“An old story tells of a visitor who encounters three stonemasons working on a medieval cathedral and asks each what he is doing. ‘I am cutting this stone to shape,’ says the first, describing his basic actions. ‘I am building a great cathedral,’ says the second, describing his intermediate goal. ‘And I am working for the glory of God,’ says the third, describing his high-level objective. The construction of architectural masterpieces required that high objectives be pursued through lesser, but nonetheless fulfilling, goals and actions.”John Kay, Obliquity
All efforts, from daily personal projects to global collaborative endeavors, fit in a webbed hierarchy of abstraction.
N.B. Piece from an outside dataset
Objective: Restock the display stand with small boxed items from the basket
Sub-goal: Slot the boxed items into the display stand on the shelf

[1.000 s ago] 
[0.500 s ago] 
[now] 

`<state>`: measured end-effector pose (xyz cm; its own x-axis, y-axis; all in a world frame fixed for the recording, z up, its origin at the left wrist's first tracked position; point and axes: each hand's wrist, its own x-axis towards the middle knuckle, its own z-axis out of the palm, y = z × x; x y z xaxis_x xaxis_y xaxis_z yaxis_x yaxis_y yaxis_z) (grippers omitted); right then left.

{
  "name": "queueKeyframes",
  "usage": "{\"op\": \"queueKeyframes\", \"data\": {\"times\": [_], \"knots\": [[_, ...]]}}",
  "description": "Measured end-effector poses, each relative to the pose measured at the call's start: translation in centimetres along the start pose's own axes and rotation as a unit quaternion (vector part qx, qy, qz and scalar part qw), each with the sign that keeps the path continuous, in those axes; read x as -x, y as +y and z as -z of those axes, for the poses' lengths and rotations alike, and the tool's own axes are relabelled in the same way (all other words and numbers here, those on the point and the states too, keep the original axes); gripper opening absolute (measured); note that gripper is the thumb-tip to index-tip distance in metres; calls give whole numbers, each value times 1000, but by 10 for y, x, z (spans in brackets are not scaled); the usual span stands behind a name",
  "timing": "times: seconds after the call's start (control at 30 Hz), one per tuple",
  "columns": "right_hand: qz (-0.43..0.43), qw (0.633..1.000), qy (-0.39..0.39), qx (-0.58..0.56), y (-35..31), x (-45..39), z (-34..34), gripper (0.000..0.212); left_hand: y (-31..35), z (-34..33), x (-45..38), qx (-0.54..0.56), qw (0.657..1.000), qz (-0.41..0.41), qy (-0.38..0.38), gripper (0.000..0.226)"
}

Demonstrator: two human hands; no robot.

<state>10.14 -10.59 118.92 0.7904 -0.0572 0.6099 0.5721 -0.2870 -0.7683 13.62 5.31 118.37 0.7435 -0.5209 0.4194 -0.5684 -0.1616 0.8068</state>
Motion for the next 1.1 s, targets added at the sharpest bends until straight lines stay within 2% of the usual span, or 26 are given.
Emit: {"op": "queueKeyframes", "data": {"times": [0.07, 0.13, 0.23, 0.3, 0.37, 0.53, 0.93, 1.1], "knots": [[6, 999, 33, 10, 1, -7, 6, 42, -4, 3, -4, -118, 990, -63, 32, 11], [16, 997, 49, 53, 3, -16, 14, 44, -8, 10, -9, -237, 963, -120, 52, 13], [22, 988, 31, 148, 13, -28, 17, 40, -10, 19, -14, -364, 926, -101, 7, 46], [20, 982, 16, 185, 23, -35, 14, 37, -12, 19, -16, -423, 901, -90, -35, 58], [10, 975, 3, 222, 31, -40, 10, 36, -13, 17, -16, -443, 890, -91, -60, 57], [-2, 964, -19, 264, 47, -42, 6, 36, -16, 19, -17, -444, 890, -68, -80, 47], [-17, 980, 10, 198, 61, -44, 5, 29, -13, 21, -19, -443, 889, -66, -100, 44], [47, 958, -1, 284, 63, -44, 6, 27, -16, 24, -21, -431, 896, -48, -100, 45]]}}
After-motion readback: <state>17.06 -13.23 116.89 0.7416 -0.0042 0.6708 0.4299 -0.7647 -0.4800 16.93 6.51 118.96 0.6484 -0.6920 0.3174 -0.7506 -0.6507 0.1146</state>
Understanding the full hierarchy of an effort is critical to accomplishing it, along with its higher-level objectives in the long-term. Not understanding it can result in bad planning, mismanagement, and failed expectations.
Ladder of Abstraction
“…the most powerful way to gain insight into a system is by moving between levels of abstraction.” — Bret Victor
The Ladder of Abstraction is a mental model originally applied to writing by S.I. Hayakawa in his book Language in Thought and Action.
The ladder represents a top-level concept or domain, with each rung a subset of the one above it. The rungs move from abstract at the top, to concrete at the bottom. The lower down, the more detailed and specific. The higher up, the broader and more abstract the concept.
The model is very simple, and can be applied to almost any discipline with a hierarchy of nested groups. This includes applying it to efforts.
First of all — what do I mean by effort?
An effort is the active search for the best outcome of an objective. It encompasses both the objective and the pursuit of that objective — both of which are not fixed and can evolve over time. The objective always has some boundaries, but otherwise can be very broad (“solving climate change”) or very narrow (“double next-month’s sales volume”).
All efforts are multi-scale and nested.1 This means we can put them on a ladder of abstraction, each rung with an objective or method that’s a prerequisite of the one above it. Lower-level goals are nested in higher-level purposes. Good project managers do this intuitively when breaking an objective down into tasks and sub-goals, mapping their dependencies.
Because efforts can have many dependencies and relationships aren’t just one-to-one, they exist in more of a webbed hierarchy of abstraction than a ladder. A simple one-dimensional ladder of abstraction is just a slice of the larger hierarchy.
Here’s an example of a hierarchy of abstraction for the efforts relating to Covid-19:
What’s the best way to determine the hierarchy of abstraction for an effort?
A simple way to move up and down the ladder is the Why/How Chain. To move up, ask “Why?”; to move down, ask “How?”. Many know this technique from the Toyota Production System’s method of asking 5 Why’s to find the root cause of an issue.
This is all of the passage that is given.